**Task**
Which lines in the data below contain the word "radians"? Copy each of them.

**Recorded data**

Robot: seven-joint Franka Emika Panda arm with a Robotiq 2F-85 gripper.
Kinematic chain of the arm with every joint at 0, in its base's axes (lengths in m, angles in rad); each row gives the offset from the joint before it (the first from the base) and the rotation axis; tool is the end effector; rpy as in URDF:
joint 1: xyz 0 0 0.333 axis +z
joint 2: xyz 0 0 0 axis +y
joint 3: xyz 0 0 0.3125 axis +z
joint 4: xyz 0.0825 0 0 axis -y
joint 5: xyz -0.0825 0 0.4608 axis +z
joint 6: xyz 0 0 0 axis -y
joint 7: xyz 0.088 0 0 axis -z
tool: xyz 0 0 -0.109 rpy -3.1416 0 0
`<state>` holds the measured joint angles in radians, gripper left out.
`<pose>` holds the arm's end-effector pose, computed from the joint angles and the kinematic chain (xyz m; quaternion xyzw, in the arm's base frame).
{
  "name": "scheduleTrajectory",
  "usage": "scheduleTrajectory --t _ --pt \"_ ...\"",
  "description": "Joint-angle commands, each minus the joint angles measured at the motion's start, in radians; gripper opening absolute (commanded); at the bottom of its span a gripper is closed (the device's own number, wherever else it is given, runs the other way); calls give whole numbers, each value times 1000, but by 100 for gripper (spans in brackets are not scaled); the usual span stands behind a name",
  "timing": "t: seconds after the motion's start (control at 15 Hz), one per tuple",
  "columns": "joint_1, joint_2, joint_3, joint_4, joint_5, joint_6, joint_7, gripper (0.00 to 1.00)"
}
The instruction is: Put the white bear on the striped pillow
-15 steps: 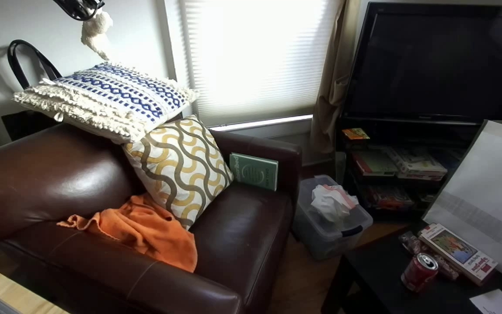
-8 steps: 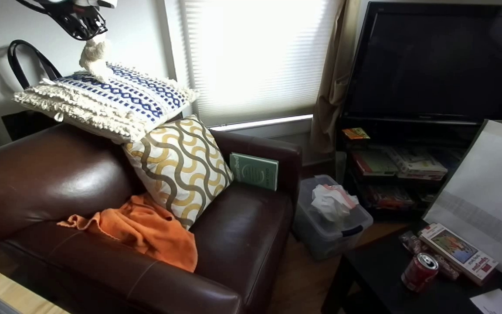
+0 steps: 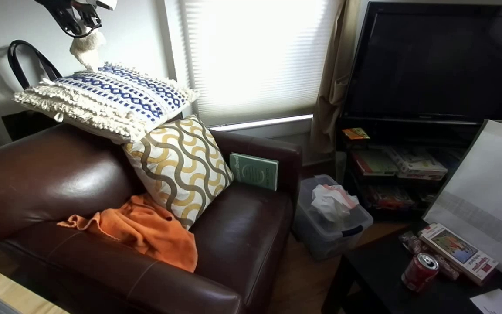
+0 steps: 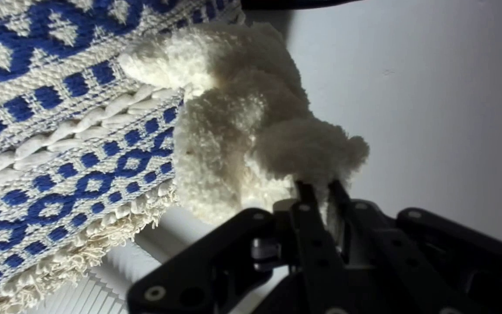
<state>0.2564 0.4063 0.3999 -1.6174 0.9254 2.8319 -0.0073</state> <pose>0.6639 0.4087 0.4451 -0.8650 0.0953 -0.2114 0.4449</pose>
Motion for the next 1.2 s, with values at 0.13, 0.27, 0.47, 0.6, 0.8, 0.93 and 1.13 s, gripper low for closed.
scheduleTrajectory --t 0.13,0.27,0.47,0.6,0.8,0.93,1.13 --pt "-38 25 18 23 122 7 4 3" --pt "-56 34 30 22 167 -12 -12 3" --pt "-84 51 63 33 269 -17 -49 3" --pt "-90 48 59 13 299 -9 -33 3" --pt "-91 38 35 -33 294 -10 14 3" --pt "-80 32 8 -72 249 -6 78 32" --pt "1 19 -107 -119 178 -8 177 50"
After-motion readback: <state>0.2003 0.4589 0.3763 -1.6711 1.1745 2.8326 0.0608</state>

**Final answer**
`<state>` holds the measured joint angles in radians, gripper left out.
  "description": "Joint-angle commands, each minus the joint angles measured at the motion's start, in radians; gripper opening absolute (commanded); at the bottom of its span a gripper is closed (the device's own number, wherever else it is given, runs the other way); calls give whole numbers, each value times 1000, but by 100 for gripper (spans in brackets are not scaled); the usual span stands behind a name",

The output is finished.